I confess that I am sloppy with language, I am careless at prayer, and I so easily neglect the stewardship that every single one of us bears as a language user to use this great gift with more care. And it is especially a shame when we are so careless in relation to what is most sacred and most meaningful in our lives. There are so many beautiful words, so many marvelous ways to dialogue with God. Silence can still speak, of course, and it often speaks more than words, so it isn’t always a matter of finding better words to honor experience. Honoring holiness might also involve the wisdom to know when to say nothing and allow the truth of experience its proper place at the forefront of our lives.

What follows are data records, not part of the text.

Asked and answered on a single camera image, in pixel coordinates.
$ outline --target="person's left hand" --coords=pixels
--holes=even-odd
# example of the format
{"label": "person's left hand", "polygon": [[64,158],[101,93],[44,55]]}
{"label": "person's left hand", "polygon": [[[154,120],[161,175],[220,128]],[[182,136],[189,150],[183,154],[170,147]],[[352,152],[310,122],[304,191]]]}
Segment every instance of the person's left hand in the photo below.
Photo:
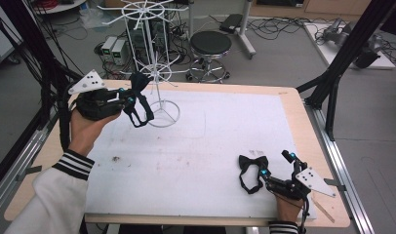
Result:
{"label": "person's left hand", "polygon": [[68,149],[86,157],[94,147],[95,140],[99,137],[103,127],[118,118],[119,115],[120,112],[98,121],[92,121],[84,118],[77,109],[74,109],[70,119],[71,142]]}

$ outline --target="black cable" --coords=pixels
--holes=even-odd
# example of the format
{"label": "black cable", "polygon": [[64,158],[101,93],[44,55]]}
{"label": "black cable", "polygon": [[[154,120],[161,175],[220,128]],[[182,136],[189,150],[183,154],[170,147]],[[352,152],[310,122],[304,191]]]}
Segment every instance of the black cable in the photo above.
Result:
{"label": "black cable", "polygon": [[[99,59],[101,61],[101,68],[105,72],[105,75],[102,76],[102,78],[103,79],[113,78],[114,80],[125,79],[126,75],[123,73],[120,73],[119,71],[116,71],[116,67],[113,64],[113,62],[108,62],[101,58],[101,56],[103,55],[103,53],[101,51],[101,47],[103,46],[103,44],[104,44],[104,42],[100,42],[94,47],[94,53],[99,56]],[[128,57],[128,60],[125,62],[125,64],[122,67],[119,67],[120,70],[127,71],[128,69],[130,69],[132,62],[133,62],[132,57]]]}
{"label": "black cable", "polygon": [[257,36],[265,40],[275,40],[280,33],[295,33],[303,27],[309,19],[272,18],[255,19],[247,25]]}
{"label": "black cable", "polygon": [[212,18],[213,20],[215,20],[217,23],[222,24],[222,22],[219,21],[218,19],[216,19],[215,17],[213,17],[213,16],[211,16],[211,15],[209,15],[209,17]]}
{"label": "black cable", "polygon": [[[270,191],[270,190],[267,190],[268,192],[270,192],[271,194],[273,194],[273,195],[276,195],[276,193],[275,192],[273,192],[273,191]],[[283,201],[285,201],[285,202],[287,202],[287,203],[289,203],[290,205],[292,205],[292,206],[295,206],[295,207],[297,207],[297,208],[299,208],[299,209],[302,209],[302,207],[299,207],[298,205],[296,205],[296,204],[294,204],[294,203],[291,203],[289,200],[286,200],[286,199],[284,199],[283,197],[281,197],[282,195],[280,195],[280,196],[276,196],[277,198],[279,198],[279,199],[281,199],[281,200],[283,200]]]}
{"label": "black cable", "polygon": [[60,144],[63,150],[68,148],[70,143],[70,130],[69,123],[71,113],[69,111],[68,101],[70,99],[70,94],[68,90],[77,83],[78,81],[73,81],[67,85],[65,88],[62,97],[58,98],[58,112],[59,112],[59,128],[60,128]]}
{"label": "black cable", "polygon": [[[29,4],[28,4],[27,6],[28,6],[29,10],[33,13],[33,15],[35,16],[36,13],[35,13],[35,10],[32,8],[32,6],[29,5]],[[41,11],[41,9],[38,9],[38,12],[40,13],[40,15],[41,15],[41,14],[46,14],[46,10],[45,10],[45,9],[43,9],[43,12]],[[69,55],[64,51],[64,49],[61,47],[61,45],[60,45],[60,43],[59,43],[59,40],[58,40],[58,37],[57,37],[56,34],[54,33],[54,29],[53,29],[53,25],[52,25],[51,21],[48,19],[46,23],[40,23],[40,25],[46,30],[46,32],[50,35],[50,37],[52,38],[52,40],[55,42],[55,45],[57,46],[57,48],[58,48],[58,50],[59,50],[59,52],[60,52],[60,56],[61,56],[61,58],[62,58],[62,60],[63,60],[64,65],[65,65],[67,68],[69,68],[69,67],[68,67],[68,64],[67,64],[67,61],[66,61],[66,59],[65,59],[65,57],[67,57],[67,58],[70,60],[70,62],[74,65],[74,67],[75,67],[77,70],[79,70],[79,72],[80,72],[82,75],[84,75],[83,71],[80,70],[80,68],[76,65],[76,63],[70,58],[70,56],[69,56]]]}
{"label": "black cable", "polygon": [[[1,18],[0,18],[0,23],[2,24],[2,26],[4,28],[9,29],[12,32],[12,34],[16,36],[18,41],[21,41],[20,37],[14,32],[14,30],[8,24],[6,24]],[[18,45],[17,47],[15,46],[15,48],[17,49],[17,52],[22,57],[23,62],[26,64],[27,68],[30,70],[30,73],[32,74],[33,78],[39,83],[40,86],[42,86],[41,69],[40,69],[39,65],[37,64],[35,57],[31,57],[29,54],[27,54],[24,51],[24,49],[22,49],[20,47],[20,45]]]}
{"label": "black cable", "polygon": [[101,228],[101,227],[99,227],[99,224],[97,223],[97,224],[96,224],[96,227],[98,228],[98,230],[101,231],[101,234],[105,234],[105,233],[107,233],[107,229],[109,228],[109,224],[106,224],[106,225],[104,226],[104,228]]}
{"label": "black cable", "polygon": [[74,22],[77,22],[80,18],[75,19],[74,21],[71,22],[65,22],[65,23],[53,23],[53,25],[56,26],[64,26],[64,25],[69,25],[69,24],[73,24]]}
{"label": "black cable", "polygon": [[303,212],[302,212],[302,215],[301,215],[301,224],[300,224],[300,227],[298,229],[298,233],[304,234],[306,232],[305,228],[304,228],[304,224],[305,224],[305,220],[310,215],[308,213],[308,210],[310,209],[310,205],[309,205],[309,201],[308,201],[307,197],[303,197],[302,200],[304,201],[304,206],[303,206]]}
{"label": "black cable", "polygon": [[396,42],[389,42],[383,39],[381,51],[392,63],[396,64]]}
{"label": "black cable", "polygon": [[[69,35],[69,34],[66,33],[66,32],[72,31],[72,30],[76,30],[76,29],[83,29],[83,30],[85,30],[85,36],[83,36],[82,38],[76,38],[76,37],[73,37],[73,36],[71,36],[71,35]],[[68,37],[70,37],[70,38],[72,38],[72,39],[74,39],[74,40],[78,40],[78,41],[85,40],[85,39],[88,37],[88,35],[89,35],[88,30],[86,30],[86,28],[84,28],[83,26],[75,27],[75,28],[72,28],[72,29],[67,29],[67,30],[65,30],[65,31],[61,31],[61,32],[60,32],[60,35],[62,35],[62,34],[66,35],[66,36],[68,36]]]}

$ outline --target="black stool seat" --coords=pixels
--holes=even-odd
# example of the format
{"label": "black stool seat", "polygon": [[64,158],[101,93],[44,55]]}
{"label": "black stool seat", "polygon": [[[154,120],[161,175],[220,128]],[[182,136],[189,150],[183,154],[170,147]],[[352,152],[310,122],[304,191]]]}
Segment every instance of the black stool seat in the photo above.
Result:
{"label": "black stool seat", "polygon": [[221,55],[231,48],[231,40],[216,31],[197,32],[189,43],[196,52],[203,55]]}

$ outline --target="white sleeve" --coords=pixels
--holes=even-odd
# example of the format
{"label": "white sleeve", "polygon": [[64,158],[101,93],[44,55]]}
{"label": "white sleeve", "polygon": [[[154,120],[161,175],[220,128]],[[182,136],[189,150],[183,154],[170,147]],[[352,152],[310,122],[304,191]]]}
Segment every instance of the white sleeve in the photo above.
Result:
{"label": "white sleeve", "polygon": [[33,181],[35,195],[5,233],[79,233],[94,161],[66,150]]}

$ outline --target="black metal pole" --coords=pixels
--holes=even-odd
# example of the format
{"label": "black metal pole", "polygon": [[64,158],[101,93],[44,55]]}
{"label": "black metal pole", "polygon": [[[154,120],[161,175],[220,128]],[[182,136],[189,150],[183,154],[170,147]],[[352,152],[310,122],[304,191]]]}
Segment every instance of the black metal pole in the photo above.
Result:
{"label": "black metal pole", "polygon": [[362,48],[395,2],[395,0],[373,0],[359,18],[359,21],[349,34],[347,40],[341,46],[335,59],[329,65],[329,68],[316,79],[297,87],[297,90],[301,93],[316,86],[313,94],[305,100],[307,105],[311,105],[316,109],[320,109],[326,97],[331,95],[326,117],[326,132],[331,140],[335,140],[333,128],[336,114],[338,83],[349,65],[360,55]]}

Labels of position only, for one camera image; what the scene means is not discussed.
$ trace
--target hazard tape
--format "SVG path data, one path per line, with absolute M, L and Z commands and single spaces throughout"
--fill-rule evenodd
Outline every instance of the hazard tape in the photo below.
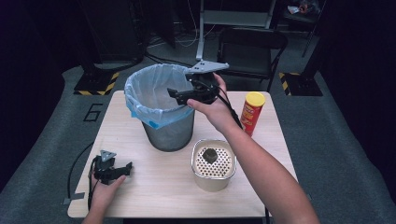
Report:
M 74 91 L 76 95 L 109 95 L 111 90 L 113 90 L 114 85 L 116 84 L 117 77 L 119 77 L 120 73 L 116 73 L 111 78 L 109 84 L 105 91 Z
M 280 82 L 282 83 L 283 91 L 285 92 L 286 95 L 291 95 L 289 84 L 286 80 L 286 74 L 294 75 L 294 76 L 299 76 L 300 74 L 299 73 L 279 73 Z

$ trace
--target light blue plastic bag
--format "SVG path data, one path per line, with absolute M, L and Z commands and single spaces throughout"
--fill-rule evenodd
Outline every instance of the light blue plastic bag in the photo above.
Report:
M 167 88 L 190 91 L 192 85 L 186 79 L 189 68 L 176 64 L 155 64 L 133 73 L 125 83 L 126 105 L 131 116 L 154 129 L 186 118 L 193 109 L 178 105 L 169 96 Z

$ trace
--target pringles can
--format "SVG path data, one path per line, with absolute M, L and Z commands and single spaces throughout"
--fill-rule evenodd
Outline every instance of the pringles can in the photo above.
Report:
M 245 133 L 249 136 L 253 135 L 264 104 L 265 97 L 260 92 L 250 91 L 247 93 L 240 120 Z

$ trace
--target yellow lid
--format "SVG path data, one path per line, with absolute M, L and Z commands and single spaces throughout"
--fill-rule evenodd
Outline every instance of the yellow lid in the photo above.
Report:
M 260 92 L 250 91 L 246 96 L 247 103 L 253 106 L 262 106 L 265 104 L 265 97 Z

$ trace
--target perforated container
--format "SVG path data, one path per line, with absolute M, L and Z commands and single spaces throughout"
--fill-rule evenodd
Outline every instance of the perforated container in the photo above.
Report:
M 204 158 L 208 149 L 214 149 L 217 159 L 210 163 Z M 195 183 L 206 191 L 219 191 L 227 187 L 235 173 L 236 157 L 230 145 L 222 140 L 200 140 L 194 146 L 191 167 Z

When Krista Tippett asks John O’Donohue what he meant when he wrote that “It’s strange to be here. The mystery never leaves you,” he answered in this way:

“OK. I mean, when you think about language and you think about consciousness, it’s just incredible to think that we can make any sounds that can reach over across to each other at all. Because I mean, I think we’re — I think the beauty of being human is that we’re incredibly, intimately near each other. We know about each other, but yet we do not know or never can know what it’s like inside another person. And it’s amazing, you know, here am I sitting in front of you now, looking at your face, you’re looking at mine and yet neither of us have ever seen our own faces. And that in some way, thought is the face that we put on the meaning that we feel and that we struggle with and that the world is always larger and more intense and stranger than our best thought will ever reach.”

That is an answer that bears repeating.